[Problem requirements]
Leave out the pictures and retype, exactly, the lines below from the line with "At (322, 188)" up to and including the line with "(469, 249): -0.08, -0.35", nothing more.

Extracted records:

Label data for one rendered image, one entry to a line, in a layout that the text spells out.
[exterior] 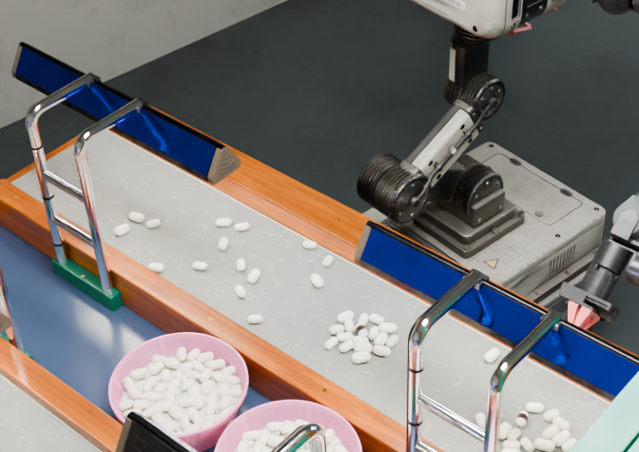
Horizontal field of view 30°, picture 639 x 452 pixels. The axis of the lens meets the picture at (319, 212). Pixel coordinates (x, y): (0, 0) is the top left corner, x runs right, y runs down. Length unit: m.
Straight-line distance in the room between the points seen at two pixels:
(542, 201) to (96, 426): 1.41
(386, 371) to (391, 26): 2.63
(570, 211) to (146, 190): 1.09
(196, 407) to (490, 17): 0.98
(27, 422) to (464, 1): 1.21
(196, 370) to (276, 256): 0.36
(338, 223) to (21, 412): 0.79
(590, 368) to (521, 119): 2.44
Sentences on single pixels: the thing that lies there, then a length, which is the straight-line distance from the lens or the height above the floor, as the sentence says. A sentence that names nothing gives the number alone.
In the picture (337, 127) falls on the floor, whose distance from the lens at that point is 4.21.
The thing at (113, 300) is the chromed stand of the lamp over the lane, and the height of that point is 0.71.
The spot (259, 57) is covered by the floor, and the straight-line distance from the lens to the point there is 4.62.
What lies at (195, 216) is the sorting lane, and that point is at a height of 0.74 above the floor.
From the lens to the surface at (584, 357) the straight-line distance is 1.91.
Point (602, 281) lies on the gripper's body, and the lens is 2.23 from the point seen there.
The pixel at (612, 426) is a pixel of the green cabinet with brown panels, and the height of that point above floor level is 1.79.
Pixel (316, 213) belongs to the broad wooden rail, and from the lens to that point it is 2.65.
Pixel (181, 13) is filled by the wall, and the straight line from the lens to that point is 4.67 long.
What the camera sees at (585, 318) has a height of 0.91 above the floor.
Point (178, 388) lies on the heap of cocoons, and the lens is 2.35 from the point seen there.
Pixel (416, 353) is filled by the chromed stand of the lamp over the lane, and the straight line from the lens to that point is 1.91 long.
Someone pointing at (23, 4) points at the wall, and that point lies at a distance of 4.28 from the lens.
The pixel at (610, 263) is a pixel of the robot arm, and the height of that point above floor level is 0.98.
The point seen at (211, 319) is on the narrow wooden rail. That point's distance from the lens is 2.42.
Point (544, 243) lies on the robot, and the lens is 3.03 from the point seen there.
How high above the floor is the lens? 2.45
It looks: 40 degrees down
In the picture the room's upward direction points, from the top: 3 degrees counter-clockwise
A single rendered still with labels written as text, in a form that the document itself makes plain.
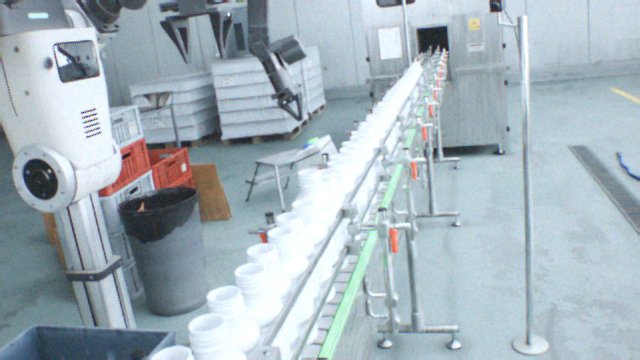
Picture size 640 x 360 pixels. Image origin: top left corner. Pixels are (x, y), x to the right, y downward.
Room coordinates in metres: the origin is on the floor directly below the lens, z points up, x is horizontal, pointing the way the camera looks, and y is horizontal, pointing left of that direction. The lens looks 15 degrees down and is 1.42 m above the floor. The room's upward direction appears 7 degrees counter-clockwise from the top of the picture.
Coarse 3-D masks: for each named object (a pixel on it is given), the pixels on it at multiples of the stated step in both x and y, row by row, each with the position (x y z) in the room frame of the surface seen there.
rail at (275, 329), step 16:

---

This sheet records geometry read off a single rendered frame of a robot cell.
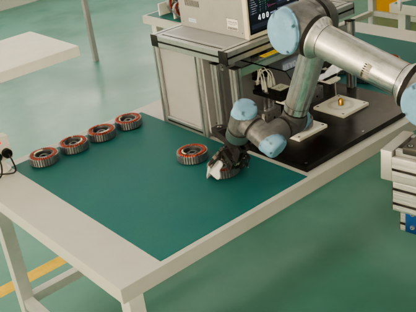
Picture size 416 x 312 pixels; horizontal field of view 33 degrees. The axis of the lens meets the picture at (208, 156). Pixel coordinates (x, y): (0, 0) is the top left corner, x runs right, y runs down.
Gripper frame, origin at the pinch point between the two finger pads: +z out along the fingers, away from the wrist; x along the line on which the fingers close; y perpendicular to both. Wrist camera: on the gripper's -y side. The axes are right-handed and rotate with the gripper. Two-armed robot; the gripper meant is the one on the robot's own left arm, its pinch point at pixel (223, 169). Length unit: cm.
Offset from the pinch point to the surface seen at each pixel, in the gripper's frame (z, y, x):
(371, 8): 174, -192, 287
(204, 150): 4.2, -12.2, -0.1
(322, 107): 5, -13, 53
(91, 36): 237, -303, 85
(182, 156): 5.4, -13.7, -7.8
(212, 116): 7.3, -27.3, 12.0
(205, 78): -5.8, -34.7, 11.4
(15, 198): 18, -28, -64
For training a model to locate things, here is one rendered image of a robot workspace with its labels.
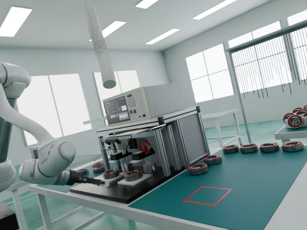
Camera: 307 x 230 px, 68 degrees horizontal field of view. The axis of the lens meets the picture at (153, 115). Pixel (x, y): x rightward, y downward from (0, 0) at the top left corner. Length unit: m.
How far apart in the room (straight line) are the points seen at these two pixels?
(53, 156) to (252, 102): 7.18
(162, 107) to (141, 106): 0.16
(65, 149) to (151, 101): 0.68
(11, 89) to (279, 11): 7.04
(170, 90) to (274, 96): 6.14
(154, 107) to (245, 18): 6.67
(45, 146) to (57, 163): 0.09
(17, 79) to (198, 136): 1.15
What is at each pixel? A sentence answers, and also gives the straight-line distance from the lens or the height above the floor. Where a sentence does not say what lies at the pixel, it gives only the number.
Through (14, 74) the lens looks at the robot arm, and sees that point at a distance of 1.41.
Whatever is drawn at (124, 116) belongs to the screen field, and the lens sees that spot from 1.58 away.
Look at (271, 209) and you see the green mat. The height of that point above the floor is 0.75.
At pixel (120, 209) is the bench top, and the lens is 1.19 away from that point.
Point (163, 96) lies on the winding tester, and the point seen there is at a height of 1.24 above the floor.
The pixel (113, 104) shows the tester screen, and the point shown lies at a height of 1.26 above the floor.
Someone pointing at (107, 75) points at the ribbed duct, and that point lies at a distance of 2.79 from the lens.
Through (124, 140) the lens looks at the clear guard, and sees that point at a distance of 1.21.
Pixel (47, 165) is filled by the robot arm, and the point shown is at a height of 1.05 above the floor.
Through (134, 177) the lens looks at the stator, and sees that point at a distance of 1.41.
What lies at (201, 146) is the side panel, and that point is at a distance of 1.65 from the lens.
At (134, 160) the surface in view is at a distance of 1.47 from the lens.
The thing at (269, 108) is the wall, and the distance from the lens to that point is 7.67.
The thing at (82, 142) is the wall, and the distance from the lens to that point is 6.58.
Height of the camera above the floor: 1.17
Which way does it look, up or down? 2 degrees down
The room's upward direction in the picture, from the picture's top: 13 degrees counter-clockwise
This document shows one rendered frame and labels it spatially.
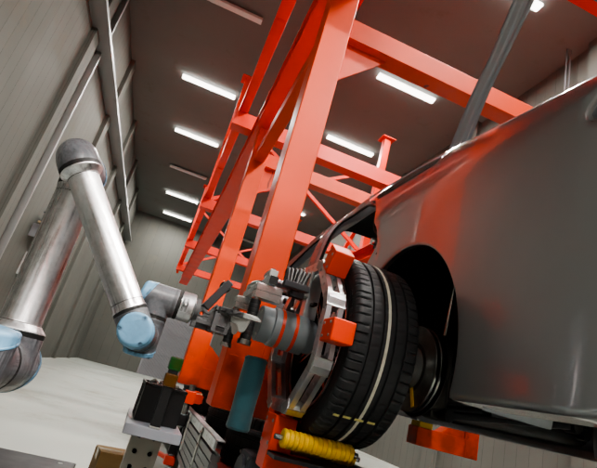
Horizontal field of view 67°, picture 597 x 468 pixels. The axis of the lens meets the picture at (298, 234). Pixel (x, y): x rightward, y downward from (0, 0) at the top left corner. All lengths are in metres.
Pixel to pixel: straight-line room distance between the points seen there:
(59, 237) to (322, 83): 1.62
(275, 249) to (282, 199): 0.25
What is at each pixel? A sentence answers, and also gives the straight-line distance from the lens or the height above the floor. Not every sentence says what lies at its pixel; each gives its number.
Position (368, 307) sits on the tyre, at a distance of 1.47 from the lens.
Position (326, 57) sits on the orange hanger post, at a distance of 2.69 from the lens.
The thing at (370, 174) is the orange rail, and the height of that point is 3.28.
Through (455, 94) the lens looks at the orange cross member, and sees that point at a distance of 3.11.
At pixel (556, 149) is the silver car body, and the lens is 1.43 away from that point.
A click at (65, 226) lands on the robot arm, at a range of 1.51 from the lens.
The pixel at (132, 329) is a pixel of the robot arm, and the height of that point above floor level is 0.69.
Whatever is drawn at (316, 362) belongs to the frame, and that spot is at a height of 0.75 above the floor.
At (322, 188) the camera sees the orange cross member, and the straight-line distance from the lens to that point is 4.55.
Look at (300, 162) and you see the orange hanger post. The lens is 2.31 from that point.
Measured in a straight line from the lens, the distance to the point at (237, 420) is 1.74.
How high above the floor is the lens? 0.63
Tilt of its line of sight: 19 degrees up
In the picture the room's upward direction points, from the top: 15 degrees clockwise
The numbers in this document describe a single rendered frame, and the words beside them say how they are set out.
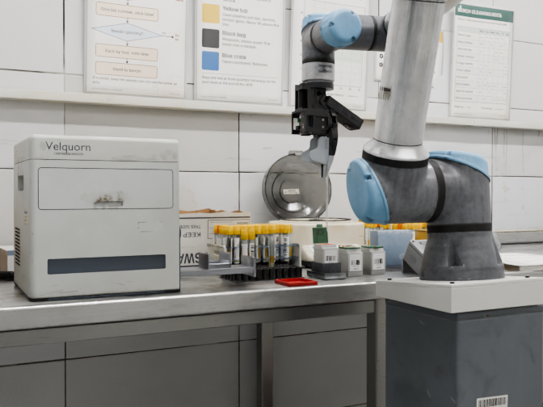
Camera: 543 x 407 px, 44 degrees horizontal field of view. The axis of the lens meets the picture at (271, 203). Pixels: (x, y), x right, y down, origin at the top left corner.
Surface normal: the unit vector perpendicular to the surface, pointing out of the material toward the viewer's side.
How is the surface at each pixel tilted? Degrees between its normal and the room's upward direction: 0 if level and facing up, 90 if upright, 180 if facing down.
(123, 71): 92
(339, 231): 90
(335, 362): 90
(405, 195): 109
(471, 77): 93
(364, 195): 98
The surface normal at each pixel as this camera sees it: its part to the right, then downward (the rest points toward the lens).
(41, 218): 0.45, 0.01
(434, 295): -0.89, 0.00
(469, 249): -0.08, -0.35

--

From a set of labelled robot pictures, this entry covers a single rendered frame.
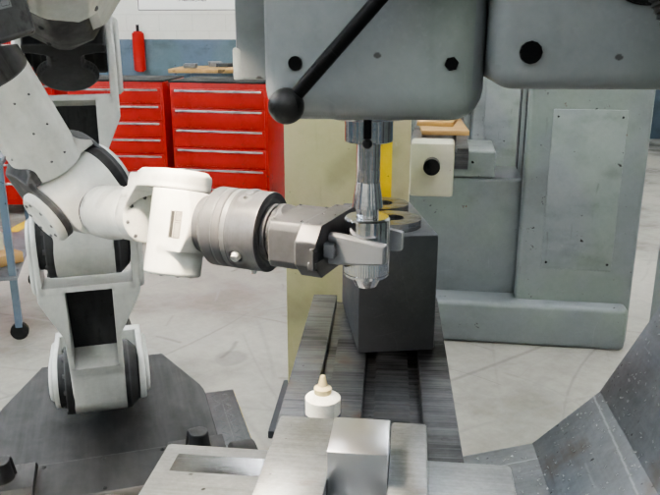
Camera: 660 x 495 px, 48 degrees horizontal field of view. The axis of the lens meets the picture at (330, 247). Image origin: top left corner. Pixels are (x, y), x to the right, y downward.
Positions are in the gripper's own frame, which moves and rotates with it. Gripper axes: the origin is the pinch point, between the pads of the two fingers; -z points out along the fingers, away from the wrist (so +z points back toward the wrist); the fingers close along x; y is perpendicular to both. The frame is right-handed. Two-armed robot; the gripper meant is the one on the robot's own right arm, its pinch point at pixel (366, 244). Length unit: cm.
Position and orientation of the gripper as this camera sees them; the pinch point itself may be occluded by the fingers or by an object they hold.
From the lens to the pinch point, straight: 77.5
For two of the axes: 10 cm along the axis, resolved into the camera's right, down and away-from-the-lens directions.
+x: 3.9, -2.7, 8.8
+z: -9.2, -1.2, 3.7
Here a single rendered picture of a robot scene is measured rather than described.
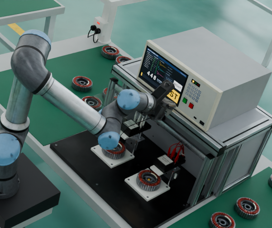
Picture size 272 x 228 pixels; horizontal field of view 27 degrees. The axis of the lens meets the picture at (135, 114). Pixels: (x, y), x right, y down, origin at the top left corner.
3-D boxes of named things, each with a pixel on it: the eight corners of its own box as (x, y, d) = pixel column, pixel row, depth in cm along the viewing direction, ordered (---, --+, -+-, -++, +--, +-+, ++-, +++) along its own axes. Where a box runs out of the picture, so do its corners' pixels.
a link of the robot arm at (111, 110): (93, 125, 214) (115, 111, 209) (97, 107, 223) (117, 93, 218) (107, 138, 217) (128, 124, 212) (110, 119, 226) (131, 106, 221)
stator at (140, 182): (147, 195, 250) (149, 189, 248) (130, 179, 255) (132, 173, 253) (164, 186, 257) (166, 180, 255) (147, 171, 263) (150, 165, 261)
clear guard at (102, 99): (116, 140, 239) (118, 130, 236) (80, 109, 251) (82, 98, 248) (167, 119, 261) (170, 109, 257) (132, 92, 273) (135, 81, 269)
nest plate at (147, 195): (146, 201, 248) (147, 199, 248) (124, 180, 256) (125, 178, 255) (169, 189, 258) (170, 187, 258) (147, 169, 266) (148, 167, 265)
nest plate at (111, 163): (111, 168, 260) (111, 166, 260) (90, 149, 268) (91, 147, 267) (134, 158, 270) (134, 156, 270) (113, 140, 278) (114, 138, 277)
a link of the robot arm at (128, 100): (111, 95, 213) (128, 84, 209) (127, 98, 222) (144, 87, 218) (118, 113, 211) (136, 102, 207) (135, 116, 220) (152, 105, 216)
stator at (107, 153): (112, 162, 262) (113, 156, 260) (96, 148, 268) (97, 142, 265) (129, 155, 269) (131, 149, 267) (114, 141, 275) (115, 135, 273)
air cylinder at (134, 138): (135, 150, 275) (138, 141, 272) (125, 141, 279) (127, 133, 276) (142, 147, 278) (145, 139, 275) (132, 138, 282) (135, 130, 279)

[Your response]
At (322, 188) the camera sees the orange cross member, and the straight-line distance from the lens to that point is 4.55.
Look at (300, 162) and you see the orange hanger post. The lens is 2.31 from that point.
Measured in a straight line from the lens, the distance to the point at (237, 420) is 1.74.
How high above the floor is the lens? 0.63
Tilt of its line of sight: 19 degrees up
In the picture the room's upward direction points, from the top: 15 degrees clockwise
The numbers in this document describe a single rendered frame, and the words beside them say how they are set out.
Camera: 543 x 407 px, 44 degrees horizontal field of view. The axis of the lens meets the picture at (271, 203). Pixels: (x, y), x right, y down, origin at the top left corner.
Surface normal: the unit vector perpendicular to the surface, pointing out of the material toward the viewer's side.
How is the surface at each pixel tilted? Degrees between its normal and the room's upward direction: 0 if level and facing up, 90 if upright, 180 if facing down.
(123, 71): 92
(339, 231): 90
(335, 362): 90
(405, 195): 109
(471, 77): 93
(364, 195): 98
The surface normal at each pixel as this camera sees it: its part to the right, then downward (the rest points toward the lens).
(41, 218): 0.45, 0.01
(434, 295): -0.89, 0.00
(469, 249): -0.08, -0.35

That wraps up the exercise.